Re: [PATCH RFC 6/7] libfs: Convert simple directory offsets to use a Maple Tree
From: Chuck Lever
Date: Thu Feb 15 2024 - 08:46:34 EST
On Thu, Feb 15, 2024 at 02:06:01PM +0100, Jan Kara wrote:
> On Tue 13-02-24 16:38:01, Chuck Lever wrote:
> > From: Chuck Lever <chuck.lever@xxxxxxxxxx>
> >
> > Test robot reports:
> > > kernel test robot noticed a -19.0% regression of aim9.disk_src.ops_per_sec on:
> > >
> > > commit: a2e459555c5f9da3e619b7e47a63f98574dc75f1 ("shmem: stable directory offsets")

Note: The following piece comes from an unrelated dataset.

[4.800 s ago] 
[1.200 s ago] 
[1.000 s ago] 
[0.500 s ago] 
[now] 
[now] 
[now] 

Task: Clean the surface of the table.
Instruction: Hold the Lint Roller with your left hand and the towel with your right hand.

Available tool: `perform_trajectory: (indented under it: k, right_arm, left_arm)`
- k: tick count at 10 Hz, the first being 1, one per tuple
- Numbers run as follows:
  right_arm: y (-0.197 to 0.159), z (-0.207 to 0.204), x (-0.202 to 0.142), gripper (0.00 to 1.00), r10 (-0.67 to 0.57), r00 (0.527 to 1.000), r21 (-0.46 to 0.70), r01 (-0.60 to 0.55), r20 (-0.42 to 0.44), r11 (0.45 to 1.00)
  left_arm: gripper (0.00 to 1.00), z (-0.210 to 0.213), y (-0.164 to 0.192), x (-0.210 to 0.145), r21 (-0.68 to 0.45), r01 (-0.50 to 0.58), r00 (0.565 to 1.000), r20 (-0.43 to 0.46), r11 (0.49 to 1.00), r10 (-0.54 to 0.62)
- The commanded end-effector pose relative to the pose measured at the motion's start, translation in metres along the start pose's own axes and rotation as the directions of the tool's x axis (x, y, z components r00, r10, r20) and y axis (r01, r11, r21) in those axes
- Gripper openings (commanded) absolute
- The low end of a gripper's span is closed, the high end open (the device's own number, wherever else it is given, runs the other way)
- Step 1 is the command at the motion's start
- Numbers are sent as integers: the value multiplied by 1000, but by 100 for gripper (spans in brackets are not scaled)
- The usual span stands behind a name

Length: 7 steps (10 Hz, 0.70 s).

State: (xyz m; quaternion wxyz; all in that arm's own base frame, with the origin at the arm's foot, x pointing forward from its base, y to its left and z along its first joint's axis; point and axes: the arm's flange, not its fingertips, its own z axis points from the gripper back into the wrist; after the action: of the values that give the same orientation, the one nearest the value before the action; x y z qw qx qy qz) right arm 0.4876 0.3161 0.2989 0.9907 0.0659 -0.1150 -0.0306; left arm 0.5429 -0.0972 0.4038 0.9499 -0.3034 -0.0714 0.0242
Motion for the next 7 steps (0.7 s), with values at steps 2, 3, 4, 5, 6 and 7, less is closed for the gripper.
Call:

> > > https://git.kernel.org/cgit/linux/kernel/git/torvalds/linux.git master
> >
> > Feng Tang further clarifies that:
> > > ... the new simple_offset_add()
> > > called by shmem_mknod() brings extra cost related with slab,
> > > specifically the 'radix_tree_node', which cause the regression.
> >
> > Willy's analysis is that, over time, the test workload causes
> > xa_alloc_cyclic() to fragment the underlying SLAB cache.
> >
> > This patch replaces the offset_ctx's xarray with a Maple Tree in the
> > hope that Maple Tree's dense node mode will handle this scenario
> > more scalably.
> >
> > In addition, we can widen the directory offset to an unsigned long
> > everywhere.
> >
> > Suggested-by: Matthew Wilcox <willy@xxxxxxxxxxxxx>
> > Reported-by: kernel test robot <oliver.sang@xxxxxxxxx>
> > Closes: https://lore.kernel.org/oe-lkp/202309081306.3ecb3734-oliver.sang@xxxxxxxxx
> > Signed-off-by: Chuck Lever <chuck.lever@xxxxxxxxxx>
>
> OK, but this will need the performance numbers.
Yes, I totally concur. The point of this posting was to get some
early review and start the ball rolling.
Actually we expect roughly the same performance numbers now. "Dense
node" support in Maple Tree is supposed to be the real win, but
I'm not sure it's ready yet.
> Otherwise we have no idea
> whether this is worth it or not. Maybe you can ask Oliver Sang? Usually
> 0-day guys are quite helpful.
Oliver and Feng were copied on this series.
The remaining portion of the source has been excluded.